• _EXERCISE OBJECTIVE_
Copy the data word for word, keeping every line.

==== EXERCISE DATA

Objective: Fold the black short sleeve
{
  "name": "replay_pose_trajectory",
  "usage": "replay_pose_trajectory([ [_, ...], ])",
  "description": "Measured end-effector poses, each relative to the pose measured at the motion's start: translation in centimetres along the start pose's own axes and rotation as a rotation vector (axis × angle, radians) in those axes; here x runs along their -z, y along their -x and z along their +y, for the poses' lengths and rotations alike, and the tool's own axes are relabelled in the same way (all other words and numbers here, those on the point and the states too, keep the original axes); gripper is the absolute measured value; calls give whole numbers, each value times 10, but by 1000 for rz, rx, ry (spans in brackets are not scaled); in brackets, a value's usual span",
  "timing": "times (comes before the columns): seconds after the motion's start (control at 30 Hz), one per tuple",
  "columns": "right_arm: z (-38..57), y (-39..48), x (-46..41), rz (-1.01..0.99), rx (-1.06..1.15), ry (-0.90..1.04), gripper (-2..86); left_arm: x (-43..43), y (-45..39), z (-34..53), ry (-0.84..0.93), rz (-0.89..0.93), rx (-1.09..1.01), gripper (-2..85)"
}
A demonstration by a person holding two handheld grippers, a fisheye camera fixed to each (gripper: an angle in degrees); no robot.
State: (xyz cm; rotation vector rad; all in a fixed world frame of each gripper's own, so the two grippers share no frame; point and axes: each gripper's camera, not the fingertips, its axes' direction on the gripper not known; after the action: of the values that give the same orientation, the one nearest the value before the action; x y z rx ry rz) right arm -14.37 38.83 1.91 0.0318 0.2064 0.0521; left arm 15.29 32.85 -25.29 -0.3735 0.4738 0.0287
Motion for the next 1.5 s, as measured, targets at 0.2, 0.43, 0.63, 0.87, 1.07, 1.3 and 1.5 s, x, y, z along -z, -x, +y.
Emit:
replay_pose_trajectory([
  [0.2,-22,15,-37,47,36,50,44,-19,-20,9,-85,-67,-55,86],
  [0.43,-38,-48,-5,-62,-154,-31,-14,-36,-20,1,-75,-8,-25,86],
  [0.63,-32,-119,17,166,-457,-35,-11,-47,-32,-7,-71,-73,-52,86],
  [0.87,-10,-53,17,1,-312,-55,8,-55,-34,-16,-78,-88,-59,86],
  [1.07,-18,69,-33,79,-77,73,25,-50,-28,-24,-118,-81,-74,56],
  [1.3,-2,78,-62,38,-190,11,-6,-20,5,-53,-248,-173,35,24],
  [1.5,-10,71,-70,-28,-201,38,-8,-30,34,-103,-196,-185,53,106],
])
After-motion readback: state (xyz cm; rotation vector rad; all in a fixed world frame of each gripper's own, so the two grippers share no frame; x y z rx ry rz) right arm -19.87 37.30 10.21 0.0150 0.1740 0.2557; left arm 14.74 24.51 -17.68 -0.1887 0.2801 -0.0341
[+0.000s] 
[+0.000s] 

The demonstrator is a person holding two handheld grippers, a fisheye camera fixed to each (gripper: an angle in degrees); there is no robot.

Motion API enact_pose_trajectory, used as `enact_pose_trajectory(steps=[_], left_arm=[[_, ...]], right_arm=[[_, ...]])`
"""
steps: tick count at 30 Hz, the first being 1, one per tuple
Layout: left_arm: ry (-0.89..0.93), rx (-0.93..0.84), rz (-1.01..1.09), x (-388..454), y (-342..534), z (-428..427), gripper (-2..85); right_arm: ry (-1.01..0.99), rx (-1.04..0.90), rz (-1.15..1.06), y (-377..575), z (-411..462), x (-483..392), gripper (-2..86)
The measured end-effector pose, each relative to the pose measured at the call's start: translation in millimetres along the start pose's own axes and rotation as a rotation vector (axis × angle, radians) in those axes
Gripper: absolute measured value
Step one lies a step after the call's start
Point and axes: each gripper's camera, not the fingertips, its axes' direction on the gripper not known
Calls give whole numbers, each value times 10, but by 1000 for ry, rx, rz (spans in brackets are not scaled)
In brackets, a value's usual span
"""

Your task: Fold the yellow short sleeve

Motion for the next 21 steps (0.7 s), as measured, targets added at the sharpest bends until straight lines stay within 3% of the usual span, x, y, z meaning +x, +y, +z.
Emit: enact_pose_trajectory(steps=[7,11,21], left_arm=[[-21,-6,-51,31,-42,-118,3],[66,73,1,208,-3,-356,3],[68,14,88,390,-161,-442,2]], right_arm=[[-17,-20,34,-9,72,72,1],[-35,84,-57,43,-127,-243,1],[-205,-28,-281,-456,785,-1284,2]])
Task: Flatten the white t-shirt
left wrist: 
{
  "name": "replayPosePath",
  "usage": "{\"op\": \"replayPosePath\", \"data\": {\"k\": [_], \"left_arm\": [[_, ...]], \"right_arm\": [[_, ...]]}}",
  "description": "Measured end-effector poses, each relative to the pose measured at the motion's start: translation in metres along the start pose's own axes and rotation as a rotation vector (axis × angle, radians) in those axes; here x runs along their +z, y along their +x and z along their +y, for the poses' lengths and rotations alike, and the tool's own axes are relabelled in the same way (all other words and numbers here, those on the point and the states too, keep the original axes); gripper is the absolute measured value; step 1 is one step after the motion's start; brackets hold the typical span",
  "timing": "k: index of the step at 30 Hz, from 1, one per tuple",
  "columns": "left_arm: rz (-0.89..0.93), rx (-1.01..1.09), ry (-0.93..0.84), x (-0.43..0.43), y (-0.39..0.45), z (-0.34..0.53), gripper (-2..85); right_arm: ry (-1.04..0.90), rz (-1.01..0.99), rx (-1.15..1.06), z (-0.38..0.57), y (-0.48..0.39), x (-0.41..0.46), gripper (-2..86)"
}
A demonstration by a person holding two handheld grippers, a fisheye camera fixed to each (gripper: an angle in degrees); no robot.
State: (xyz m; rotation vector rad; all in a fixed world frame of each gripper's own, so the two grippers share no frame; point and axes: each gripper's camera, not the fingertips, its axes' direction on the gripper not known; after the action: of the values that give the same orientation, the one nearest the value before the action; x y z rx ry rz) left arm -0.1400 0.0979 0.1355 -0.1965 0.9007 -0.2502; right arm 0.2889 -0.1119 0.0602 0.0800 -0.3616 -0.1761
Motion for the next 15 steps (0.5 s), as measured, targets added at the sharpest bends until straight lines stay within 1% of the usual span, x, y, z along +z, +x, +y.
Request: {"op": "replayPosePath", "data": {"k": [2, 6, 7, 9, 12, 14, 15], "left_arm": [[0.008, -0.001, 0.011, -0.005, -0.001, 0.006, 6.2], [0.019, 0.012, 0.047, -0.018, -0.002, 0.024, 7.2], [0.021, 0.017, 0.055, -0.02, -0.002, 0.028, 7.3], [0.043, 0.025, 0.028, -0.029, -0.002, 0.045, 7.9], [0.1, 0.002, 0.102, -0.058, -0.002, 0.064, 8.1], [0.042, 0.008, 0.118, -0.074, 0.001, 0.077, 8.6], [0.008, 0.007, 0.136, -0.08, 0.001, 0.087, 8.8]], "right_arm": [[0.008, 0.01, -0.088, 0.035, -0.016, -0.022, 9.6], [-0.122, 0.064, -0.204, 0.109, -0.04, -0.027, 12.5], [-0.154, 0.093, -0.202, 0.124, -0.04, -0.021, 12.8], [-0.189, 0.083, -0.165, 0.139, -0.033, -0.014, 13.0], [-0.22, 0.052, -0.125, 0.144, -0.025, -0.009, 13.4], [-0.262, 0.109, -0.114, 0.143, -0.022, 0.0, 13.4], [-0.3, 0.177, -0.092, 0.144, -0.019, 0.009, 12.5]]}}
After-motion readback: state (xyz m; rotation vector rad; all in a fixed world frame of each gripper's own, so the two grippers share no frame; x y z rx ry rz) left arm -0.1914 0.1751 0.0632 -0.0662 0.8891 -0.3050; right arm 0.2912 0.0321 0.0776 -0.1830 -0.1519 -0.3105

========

• _TASK RESPONSE_
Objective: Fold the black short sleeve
{
  "name": "replay_pose_trajectory",
  "usage": "replay_pose_trajectory([ [_, ...], ])",
  "description": "Measured end-effector poses, each relative to the pose measured at the motion's start: translation in centimetres along the start pose's own axes and rotation as a rotation vector (axis × angle, radians) in those axes; here x runs along their -z, y along their -x and z along their +y, for the poses' lengths and rotations alike, and the tool's own axes are relabelled in the same way (all other words and numbers here, those on the point and the states too, keep the original axes); gripper is the absolute measured value; calls give whole numbers, each value times 10, but by 1000 for rz, rx, ry (spans in brackets are not scaled); in brackets, a value's usual span",
  "timing": "times (comes before the columns): seconds after the motion's start (control at 30 Hz), one per tuple",
  "columns": "right_arm: z (-38..57), y (-39..48), x (-46..41), rz (-1.01..0.99), rx (-1.06..1.15), ry (-0.90..1.04), gripper (-2..86); left_arm: x (-43..43), y (-45..39), z (-34..53), ry (-0.84..0.93), rz (-0.89..0.93), rx (-1.09..1.01), gripper (-2..85)"
}
A demonstration by a person holding two handheld grippers, a fisheye camera fixed to each (gripper: an angle in degrees); no robot.
State: (xyz cm; rotation vector rad; all in a fixed world frame of each gripper's own, so the two grippers share no frame; point and axes: each gripper's camera, not the fingertips, its axes' direction on the gripper not known; after the action: of the values that give the same orientation, the one nearest the value before the action; x y z rx ry rz) right arm -14.37 38.83 1.91 0.0318 0.2064 0.0521; left arm 15.29 32.85 -25.29 -0.3735 0.4738 0.0287
Motion for the next 1.5 s, as measured, targets at 0.2, 0.43, 0.63, 0.87, 1.07, 1.3 and 1.5 s, x, y, z along -z, -x, +y.
Emit:
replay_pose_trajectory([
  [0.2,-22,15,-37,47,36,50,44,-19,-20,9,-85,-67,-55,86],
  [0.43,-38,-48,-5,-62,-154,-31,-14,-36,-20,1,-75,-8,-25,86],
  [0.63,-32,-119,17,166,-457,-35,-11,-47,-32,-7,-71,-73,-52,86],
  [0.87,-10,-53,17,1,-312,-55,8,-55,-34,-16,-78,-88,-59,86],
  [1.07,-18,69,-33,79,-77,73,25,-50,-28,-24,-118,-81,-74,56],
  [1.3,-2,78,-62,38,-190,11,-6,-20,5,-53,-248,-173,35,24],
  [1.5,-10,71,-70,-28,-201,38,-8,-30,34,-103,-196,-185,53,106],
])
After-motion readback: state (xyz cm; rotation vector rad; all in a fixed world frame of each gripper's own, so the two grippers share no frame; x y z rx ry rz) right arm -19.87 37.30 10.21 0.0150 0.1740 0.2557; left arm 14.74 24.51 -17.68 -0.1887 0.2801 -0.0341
[+0.000s] 
[+0.000s] 

The demonstrator is a person holding two handheld grippers, a fisheye camera fixed to each (gripper: an angle in degrees); there is no robot.

Motion API enact_pose_trajectory, used as `enact_pose_trajectory(steps=[_], left_arm=[[_, ...]], right_arm=[[_, ...]])`
"""
steps: tick count at 30 Hz, the first being 1, one per tuple
Layout: left_arm: ry (-0.89..0.93), rx (-0.93..0.84), rz (-1.01..1.09), x (-388..454), y (-342..534), z (-428..427), gripper (-2..85); right_arm: ry (-1.01..0.99), rx (-1.04..0.90), rz (-1.15..1.06), y (-377..575), z (-411..462), x (-483..392), gripper (-2..86)
The measured end-effector pose, each relative to the pose measured at the call's start: translation in millimetres along the start pose's own axes and rotation as a rotation vector (axis × angle, radians) in those axes
Gripper: absolute measured value
Step one lies a step after the call's start
Point and axes: each gripper's camera, not the fingertips, its axes' direction on the gripper not known
Calls give whole numbers, each value times 10, but by 1000 for ry, rx, rz (spans in brackets are not scaled)
In brackets, a value's usual span
"""

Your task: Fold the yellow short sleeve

Motion for the next 21 steps (0.7 s), as measured, targets added at the sharpest bends until straight lines stay within 3% of the usual span, x, y, z meaning +x, +y, +z.
Emit: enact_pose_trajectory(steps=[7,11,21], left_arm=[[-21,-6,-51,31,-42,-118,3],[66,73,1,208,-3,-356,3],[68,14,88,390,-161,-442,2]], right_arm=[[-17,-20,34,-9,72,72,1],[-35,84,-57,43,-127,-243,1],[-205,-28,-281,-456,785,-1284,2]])
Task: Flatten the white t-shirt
left wrist: 
{
  "name": "replayPosePath",
  "usage": "{\"op\": \"replayPosePath\", \"data\": {\"k\": [_], \"left_arm\": [[_, ...]], \"right_arm\": [[_, ...]]}}",
  "description": "Measured end-effector poses, each relative to the pose measured at the motion's start: translation in metres along the start pose's own axes and rotation as a rotation vector (axis × angle, radians) in those axes; here x runs along their +z, y along their +x and z along their +y, for the poses' lengths and rotations alike, and the tool's own axes are relabelled in the same way (all other words and numbers here, those on the point and the states too, keep the original axes); gripper is the absolute measured value; step 1 is one step after the motion's start; brackets hold the typical span",
  "timing": "k: index of the step at 30 Hz, from 1, one per tuple",
  "columns": "left_arm: rz (-0.89..0.93), rx (-1.01..1.09), ry (-0.93..0.84), x (-0.43..0.43), y (-0.39..0.45), z (-0.34..0.53), gripper (-2..85); right_arm: ry (-1.04..0.90), rz (-1.01..0.99), rx (-1.15..1.06), z (-0.38..0.57), y (-0.48..0.39), x (-0.41..0.46), gripper (-2..86)"
}
A demonstration by a person holding two handheld grippers, a fisheye camera fixed to each (gripper: an angle in degrees); no robot.
State: (xyz m; rotation vector rad; all in a fixed world frame of each gripper's own, so the two grippers share no frame; point and axes: each gripper's camera, not the fingertips, its axes' direction on the gripper not known; after the action: of the values that give the same orientation, the one nearest the value before the action; x y z rx ry rz) left arm -0.1400 0.0979 0.1355 -0.1965 0.9007 -0.2502; right arm 0.2889 -0.1119 0.0602 0.0800 -0.3616 -0.1761
Motion for the next 15 steps (0.5 s), as measured, targets added at the sharpest bends until straight lines stay within 1% of the usual span, x, y, z along +z, +x, +y.
Request: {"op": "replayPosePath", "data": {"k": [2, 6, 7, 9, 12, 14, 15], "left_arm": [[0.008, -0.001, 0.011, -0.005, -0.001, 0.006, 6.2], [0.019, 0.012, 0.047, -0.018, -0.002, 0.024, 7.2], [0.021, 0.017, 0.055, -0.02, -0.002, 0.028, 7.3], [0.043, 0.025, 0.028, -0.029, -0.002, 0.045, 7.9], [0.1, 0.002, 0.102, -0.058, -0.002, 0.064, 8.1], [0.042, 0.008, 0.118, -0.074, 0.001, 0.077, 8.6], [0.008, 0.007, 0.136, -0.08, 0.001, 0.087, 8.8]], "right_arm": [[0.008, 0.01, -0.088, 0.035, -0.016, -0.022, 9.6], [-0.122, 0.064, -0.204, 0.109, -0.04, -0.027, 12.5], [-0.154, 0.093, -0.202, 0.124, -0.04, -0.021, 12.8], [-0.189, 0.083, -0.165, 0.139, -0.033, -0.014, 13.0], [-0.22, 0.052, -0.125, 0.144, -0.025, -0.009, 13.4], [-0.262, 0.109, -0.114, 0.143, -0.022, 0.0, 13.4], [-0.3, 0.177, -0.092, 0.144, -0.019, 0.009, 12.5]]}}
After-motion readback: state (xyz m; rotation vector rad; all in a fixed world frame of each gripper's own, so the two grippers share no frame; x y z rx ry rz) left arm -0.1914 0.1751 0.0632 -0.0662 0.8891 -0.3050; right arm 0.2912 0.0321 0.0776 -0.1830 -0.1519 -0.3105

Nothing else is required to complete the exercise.